WHAT YOU NEED TO DO:
Please print the data that follows, keeping every line exact.

(THE DATA)

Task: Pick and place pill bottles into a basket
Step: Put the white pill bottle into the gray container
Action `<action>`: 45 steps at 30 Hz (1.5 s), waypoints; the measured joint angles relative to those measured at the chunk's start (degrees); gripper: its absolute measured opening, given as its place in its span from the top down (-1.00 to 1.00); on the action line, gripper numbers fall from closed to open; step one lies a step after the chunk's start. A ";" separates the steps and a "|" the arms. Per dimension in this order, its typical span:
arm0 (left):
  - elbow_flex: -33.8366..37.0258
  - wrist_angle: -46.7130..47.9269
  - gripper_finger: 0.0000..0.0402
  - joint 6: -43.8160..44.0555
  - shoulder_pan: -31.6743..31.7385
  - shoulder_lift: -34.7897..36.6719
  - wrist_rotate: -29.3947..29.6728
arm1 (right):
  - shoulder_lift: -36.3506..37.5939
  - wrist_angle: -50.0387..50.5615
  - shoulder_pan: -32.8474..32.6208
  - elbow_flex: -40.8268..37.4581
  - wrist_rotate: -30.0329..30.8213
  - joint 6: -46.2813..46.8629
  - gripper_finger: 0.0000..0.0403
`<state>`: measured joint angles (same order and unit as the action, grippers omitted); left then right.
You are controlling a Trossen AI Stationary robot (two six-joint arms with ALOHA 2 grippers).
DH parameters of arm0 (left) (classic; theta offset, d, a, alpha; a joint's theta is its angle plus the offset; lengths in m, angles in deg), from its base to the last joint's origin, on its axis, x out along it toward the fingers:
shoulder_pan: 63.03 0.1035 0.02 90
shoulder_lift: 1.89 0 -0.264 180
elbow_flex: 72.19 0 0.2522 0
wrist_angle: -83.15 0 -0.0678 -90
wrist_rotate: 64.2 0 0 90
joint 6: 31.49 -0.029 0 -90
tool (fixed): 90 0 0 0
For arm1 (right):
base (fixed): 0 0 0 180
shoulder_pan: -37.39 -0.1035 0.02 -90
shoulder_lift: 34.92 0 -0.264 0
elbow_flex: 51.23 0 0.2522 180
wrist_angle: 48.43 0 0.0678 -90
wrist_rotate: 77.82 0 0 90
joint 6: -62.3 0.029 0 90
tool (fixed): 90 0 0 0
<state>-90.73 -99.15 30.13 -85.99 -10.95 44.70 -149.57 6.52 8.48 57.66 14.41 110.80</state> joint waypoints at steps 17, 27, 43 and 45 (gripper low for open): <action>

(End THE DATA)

TASK RESPONSE:
Task: Pick and place pill bottles into a basket
Step: Put the white pill bottle into the gray container
Action `<action>`: 45 steps at 30 Hz (1.5 s), waypoints; the measured joint angles relative to those measured at the chunk's start (degrees); gripper: its absolute measured opening, given as its place in its span from the top down (-1.00 to 1.00); on the action line, gripper numbers fall from closed to open; step one lies a step after the chunk's start. A ";" separates the steps and a "|" the arms. Per dimension in this order, its typical span:
arm0 (left):
  - elbow_flex: -33.8366..37.0258
  - wrist_angle: -46.7130..47.9269
  - gripper_finger: 0.0000..0.0402
  - joint 6: -43.8160..44.0555
  - shoulder_pan: -31.6743..31.7385
  - shoulder_lift: -34.7897..36.6719
  - wrist_rotate: -29.3947..29.6728
arm1 (right):
  - shoulder_lift: -36.3506..37.5939
  - wrist_angle: -50.0387..50.5615
  - shoulder_pan: -32.8474..32.6208
  - elbow_flex: -40.8268..37.4581
  - wrist_rotate: -30.0329..30.8213
  - joint 6: -46.2813..46.8629
  - gripper_finger: 0.0000..0.0403
`<state>`: measured joint angles (same order and unit as the action, grippers omitted); left then right.
You are controlling a Trossen AI Stationary robot (two six-joint arms with ALOHA 2 grippers).
DH parameters of arm0 (left) (classic; theta offset, d, a, alpha; a joint's theta is its angle plus the offset; lengths in m, angles in deg), from its base to the last joint's origin, on its axis, x out along it toward the fingers:
shoulder_pan: 63.03 0.1035 0.02 90
shoulder_lift: 1.89 0 -0.264 180
elbow_flex: 72.19 0 0.2522 0
wrist_angle: -83.15 0 -0.0678 -90
wrist_rotate: 64.2 0 0 90
joint 6: 31.49 -0.029 0 -90
tool (fixed): 90 0 0 0
For arm1 (right):
base (fixed): 0 0 0 180
shoulder_pan: -37.39 -0.1035 0.02 -90
shoulder_lift: 34.92 0 -0.264 0
elbow_flex: 51.23 0 0.2522 180
wrist_angle: 48.43 0 0.0678 -90
wrist_rotate: 77.82 0 0 90
joint 6: -62.3 0.029 0 90
tool (fixed): 90 0 0 0
<state>-90.73 -99.15 30.13 -85.99 -10.95 44.70 -149.57 6.52 8.48 57.66 14.41 110.80</state> joint waypoints at steps 17, 27, 43 and 45 (gripper low for open): <action>

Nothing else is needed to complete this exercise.